> Aim of the task: Search the data for the string "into" and extract every line where it appears.

> Information shown:
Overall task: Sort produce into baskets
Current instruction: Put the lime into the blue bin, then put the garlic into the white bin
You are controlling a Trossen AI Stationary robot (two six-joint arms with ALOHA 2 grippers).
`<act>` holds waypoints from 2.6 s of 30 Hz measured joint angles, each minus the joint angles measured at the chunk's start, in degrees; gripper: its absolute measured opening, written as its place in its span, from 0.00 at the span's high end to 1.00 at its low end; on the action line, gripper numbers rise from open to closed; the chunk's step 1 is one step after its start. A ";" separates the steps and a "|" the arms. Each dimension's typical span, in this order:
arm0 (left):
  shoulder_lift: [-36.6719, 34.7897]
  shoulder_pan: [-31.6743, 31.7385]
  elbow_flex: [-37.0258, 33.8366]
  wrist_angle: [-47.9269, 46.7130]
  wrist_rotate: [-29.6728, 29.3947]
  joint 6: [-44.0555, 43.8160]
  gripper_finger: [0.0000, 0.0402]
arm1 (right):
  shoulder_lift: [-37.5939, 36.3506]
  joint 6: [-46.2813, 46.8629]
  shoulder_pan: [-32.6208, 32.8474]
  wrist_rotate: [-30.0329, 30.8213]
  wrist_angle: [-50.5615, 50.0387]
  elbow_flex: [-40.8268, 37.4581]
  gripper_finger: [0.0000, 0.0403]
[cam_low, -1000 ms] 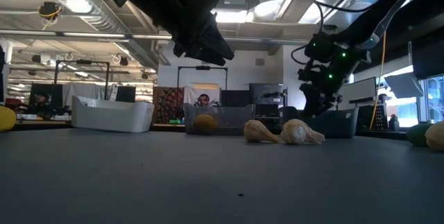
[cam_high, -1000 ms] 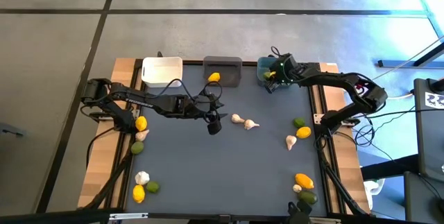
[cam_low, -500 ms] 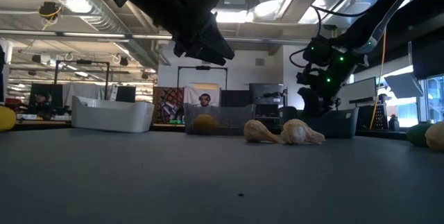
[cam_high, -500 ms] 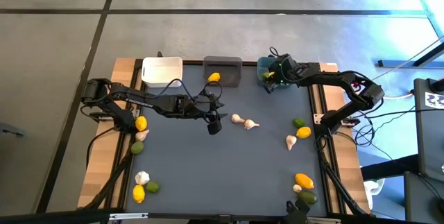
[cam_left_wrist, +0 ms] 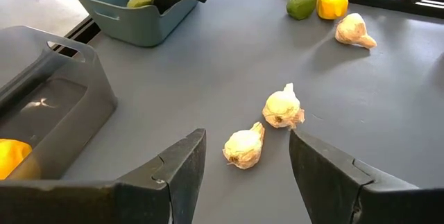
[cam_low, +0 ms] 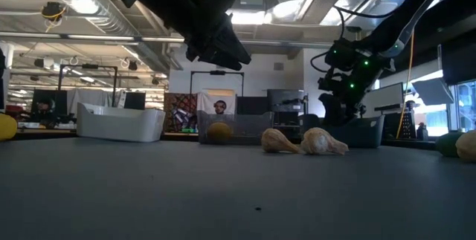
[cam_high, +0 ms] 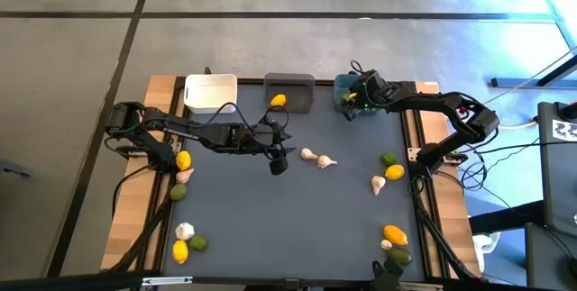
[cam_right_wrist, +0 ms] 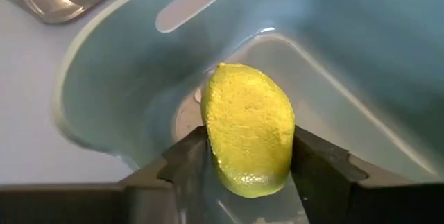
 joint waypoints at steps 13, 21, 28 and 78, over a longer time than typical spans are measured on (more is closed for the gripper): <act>0.00 0.01 0.00 0.20 0.00 -0.02 0.50 | -10.51 -1.57 0.09 -2.80 -3.09 0.00 0.44; 0.00 0.00 0.00 1.86 0.02 2.40 0.50 | -23.28 -1.43 6.30 -7.41 -9.61 0.00 0.45; 0.44 0.35 0.00 4.47 0.04 3.66 0.50 | -26.75 1.42 16.27 -6.63 -11.87 0.00 0.45; 24.60 8.58 8.89 8.46 19.65 16.57 0.50 | -26.71 13.66 39.42 10.47 -7.34 -6.88 0.45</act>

> Solution to the exercise:
Overall task: Sort produce into baskets
Current instruction: Put the lime into the blue bin, then put the garlic into the white bin

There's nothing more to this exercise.